El y Gotrek izaron a Snorri hasta lo alto de la muralla, y Félix dejó escapar un suspiro de alivio. Snorri no podía haberlo hecho a propósito, pero había intervenido justo en el momento adecuado. Lo último que el castillo Reikguard necesitaba en ese preciso momento era un par de matadores peleándose por las almenas.

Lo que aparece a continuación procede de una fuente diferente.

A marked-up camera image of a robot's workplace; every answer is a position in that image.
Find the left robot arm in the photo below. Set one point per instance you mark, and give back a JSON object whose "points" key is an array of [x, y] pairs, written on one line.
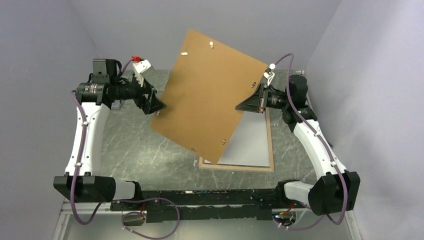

—¡Enanos! —resolló von Geldrecht, que avanzó, cojeando del brazo de un caballero, seguido por el padre Ulfram Y Danniken—. Enanos, os debo la vida, y os doy las gracias. Vosotros, mas que nadie, habéis alejado de mí a ese espectro infernal y me habéis salvado de su hacha. Pero…, pero ¿no nos dijisteis que el jefe de la horda de no muertos era un anciano loco?
—Ese no era Hans el Ermitaño, mi señor —dijo Félix al mismo tiempo que se estremecía—. No sé quién o qué era ese espectro. No lo había visto nunca antes.
—Era Krell —declaró Gotrek.
Von Geldrecht parpadeó.
—¿Quién? ¿Quién es Krell?
—Krell el Vencedor de Fortalezas —informó Gotrek—. El Señor de los No Muertos.
—El Carnicero de Karak-Ungor —añadió Rodi—. La Perdición de Karak-Varn.
—Cuyo nombre está escrito cien veces en el Libro de los Agravios —dijo Gotrek.
—El que odiaba tanto a la raza de los enanos que volvió de entre los muertos para vengarse de nosotros —añadió Rodi.
—Mi muerte —dijo Gotrek.
—Mi muerte —lo corrigió Rodi.
Gotrek miró al matador mas joven, y le dedicó una sonrisa maliciosa.
—Muy bien podría serlo, barbanueva —dijo, y luego se limpió la sangre de la pierna herida y se miró la mano—. Pero a mí ya me ha matado.